◆ Task to complete:
Collect all lines from the listing that include the string "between".

Content starts

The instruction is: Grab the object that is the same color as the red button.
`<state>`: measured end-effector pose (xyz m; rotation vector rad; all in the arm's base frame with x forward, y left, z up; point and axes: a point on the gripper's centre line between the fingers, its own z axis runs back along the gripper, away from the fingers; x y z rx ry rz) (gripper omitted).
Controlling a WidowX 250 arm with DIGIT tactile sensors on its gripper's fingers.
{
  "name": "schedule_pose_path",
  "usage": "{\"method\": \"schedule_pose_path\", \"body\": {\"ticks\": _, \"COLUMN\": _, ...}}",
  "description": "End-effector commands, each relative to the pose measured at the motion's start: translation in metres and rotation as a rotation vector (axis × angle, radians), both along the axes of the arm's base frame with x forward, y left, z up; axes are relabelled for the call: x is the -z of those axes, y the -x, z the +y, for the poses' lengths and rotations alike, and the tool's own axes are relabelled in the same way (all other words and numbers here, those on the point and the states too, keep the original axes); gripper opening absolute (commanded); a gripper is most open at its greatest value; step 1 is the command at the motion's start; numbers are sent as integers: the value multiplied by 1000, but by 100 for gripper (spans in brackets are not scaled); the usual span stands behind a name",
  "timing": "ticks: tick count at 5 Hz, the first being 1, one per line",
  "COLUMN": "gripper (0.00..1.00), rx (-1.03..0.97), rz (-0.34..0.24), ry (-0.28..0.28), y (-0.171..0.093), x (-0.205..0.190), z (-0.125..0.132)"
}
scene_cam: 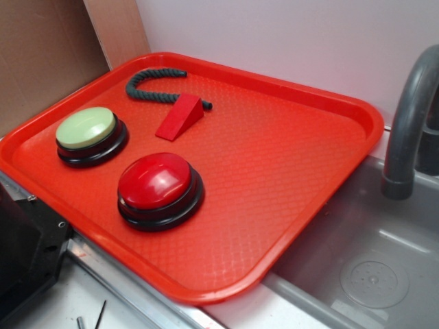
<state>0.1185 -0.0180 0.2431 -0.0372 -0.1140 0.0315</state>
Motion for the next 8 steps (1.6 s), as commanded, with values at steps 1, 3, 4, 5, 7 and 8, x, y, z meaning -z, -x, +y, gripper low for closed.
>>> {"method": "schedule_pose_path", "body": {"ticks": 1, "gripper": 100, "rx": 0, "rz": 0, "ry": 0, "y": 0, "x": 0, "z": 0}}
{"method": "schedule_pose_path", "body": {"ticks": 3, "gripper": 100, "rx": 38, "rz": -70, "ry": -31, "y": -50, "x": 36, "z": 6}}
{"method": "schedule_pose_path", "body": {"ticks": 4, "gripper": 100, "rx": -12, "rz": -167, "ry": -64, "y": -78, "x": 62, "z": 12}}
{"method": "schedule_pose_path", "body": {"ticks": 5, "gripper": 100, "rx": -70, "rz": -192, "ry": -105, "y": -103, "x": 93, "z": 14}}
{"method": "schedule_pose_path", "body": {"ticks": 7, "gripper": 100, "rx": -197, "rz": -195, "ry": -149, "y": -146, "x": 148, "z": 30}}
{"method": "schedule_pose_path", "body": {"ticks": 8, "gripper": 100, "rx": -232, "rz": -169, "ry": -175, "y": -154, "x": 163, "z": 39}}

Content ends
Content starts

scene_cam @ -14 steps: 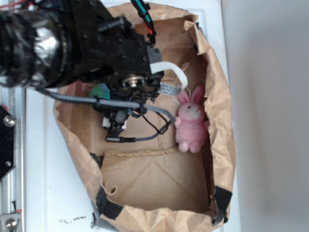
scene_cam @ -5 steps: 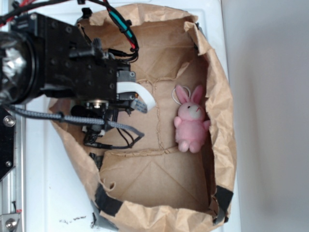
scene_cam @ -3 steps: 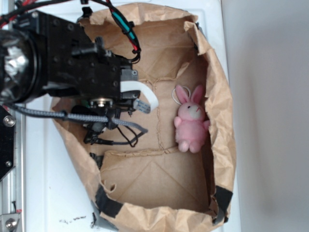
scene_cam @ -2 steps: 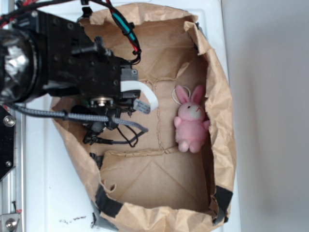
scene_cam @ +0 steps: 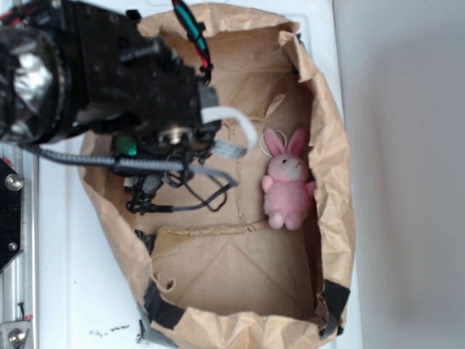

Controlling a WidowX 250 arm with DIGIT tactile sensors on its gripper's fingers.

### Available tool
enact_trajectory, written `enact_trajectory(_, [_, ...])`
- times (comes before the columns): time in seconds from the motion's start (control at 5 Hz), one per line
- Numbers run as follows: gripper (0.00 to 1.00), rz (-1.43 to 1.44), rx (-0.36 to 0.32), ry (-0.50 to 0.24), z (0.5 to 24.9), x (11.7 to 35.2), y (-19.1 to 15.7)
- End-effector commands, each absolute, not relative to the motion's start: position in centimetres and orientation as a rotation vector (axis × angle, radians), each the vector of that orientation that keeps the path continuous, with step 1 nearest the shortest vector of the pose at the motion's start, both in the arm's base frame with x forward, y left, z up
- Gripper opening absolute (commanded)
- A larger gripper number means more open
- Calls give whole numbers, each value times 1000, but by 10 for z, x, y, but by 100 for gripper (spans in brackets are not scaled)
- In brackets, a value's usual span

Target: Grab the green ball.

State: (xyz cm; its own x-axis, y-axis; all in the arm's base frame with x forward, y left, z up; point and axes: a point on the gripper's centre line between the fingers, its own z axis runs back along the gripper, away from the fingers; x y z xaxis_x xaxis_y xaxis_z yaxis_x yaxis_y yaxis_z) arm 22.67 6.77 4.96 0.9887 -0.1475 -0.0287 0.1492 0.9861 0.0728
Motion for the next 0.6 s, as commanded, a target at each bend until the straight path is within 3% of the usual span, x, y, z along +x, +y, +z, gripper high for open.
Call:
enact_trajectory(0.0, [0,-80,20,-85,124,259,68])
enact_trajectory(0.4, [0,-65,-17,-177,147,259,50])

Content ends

◆ The answer:
`<state>`: measured end-effector pose (xyz m; rotation vector rad; all in the arm's base frame with x forward, y left, z up; point and axes: a point on the gripper's centre line between the fingers, its own z axis runs back along the gripper, away from the fingers; x y z rx ry rz) (gripper omitted).
State: (xyz cm; its own x-axis, y-axis; all in the arm's base frame with x forward, y left, z up; point and axes: a point on the gripper's centre line between the fingers, its own z axis runs back along the gripper, away from the fingers; x y z xaxis_x xaxis_y xaxis_z yaxis_x yaxis_y yaxis_z) arm 22.67 6.77 4.96 0.9887 -0.1475 -0.0287 0.1492 0.9861 0.0728

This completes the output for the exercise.